-- WORK REQUIRED --
Up to and including the line that holds "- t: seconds", print the data exactly from its first line; do not print the pictures.

-- GIVEN DATA --
============================================================

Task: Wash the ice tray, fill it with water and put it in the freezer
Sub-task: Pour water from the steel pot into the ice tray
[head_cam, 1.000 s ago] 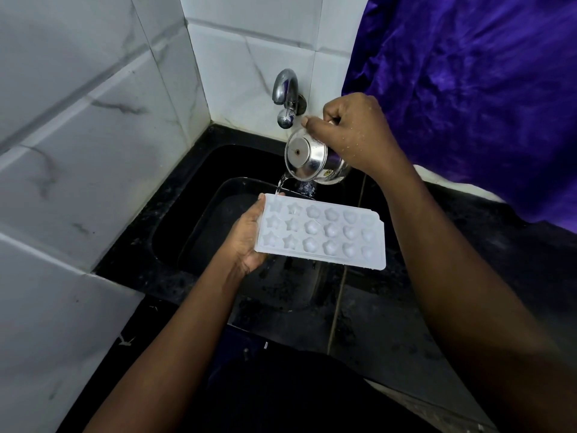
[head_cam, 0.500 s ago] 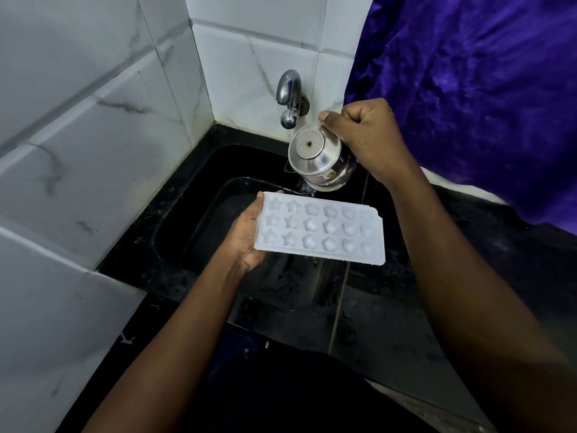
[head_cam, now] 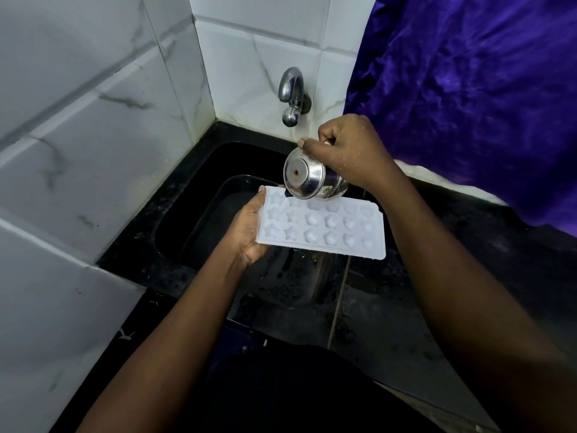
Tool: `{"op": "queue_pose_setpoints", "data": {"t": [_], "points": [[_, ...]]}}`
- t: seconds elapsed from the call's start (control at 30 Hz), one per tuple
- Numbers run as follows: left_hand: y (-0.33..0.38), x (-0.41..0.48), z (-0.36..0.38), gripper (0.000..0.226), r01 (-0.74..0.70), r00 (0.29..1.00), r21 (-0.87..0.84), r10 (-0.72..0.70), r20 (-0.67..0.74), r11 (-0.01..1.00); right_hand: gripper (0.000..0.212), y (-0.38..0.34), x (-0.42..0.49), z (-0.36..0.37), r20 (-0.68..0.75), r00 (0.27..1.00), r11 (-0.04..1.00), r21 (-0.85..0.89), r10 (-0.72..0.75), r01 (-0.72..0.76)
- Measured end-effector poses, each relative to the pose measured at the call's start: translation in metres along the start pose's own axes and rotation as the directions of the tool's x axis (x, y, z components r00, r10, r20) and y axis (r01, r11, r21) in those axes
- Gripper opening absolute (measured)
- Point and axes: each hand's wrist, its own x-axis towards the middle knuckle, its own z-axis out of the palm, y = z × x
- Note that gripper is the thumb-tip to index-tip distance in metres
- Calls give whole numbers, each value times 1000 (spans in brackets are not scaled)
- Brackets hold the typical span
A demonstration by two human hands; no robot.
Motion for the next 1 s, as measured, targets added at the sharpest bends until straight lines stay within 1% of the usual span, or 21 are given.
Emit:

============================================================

-- RESULT --
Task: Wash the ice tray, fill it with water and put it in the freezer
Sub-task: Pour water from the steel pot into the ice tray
[head_cam, 1.000 s ago] 
[head_cam, 0.500 s ago] 
[head_cam, now] 
Tool: `{"op": "queue_pose_setpoints", "data": {"t": [_], "points": [[_, ...]]}}`
- t: seconds elapsed from the call's start (control at 30 Hz), one per tuple

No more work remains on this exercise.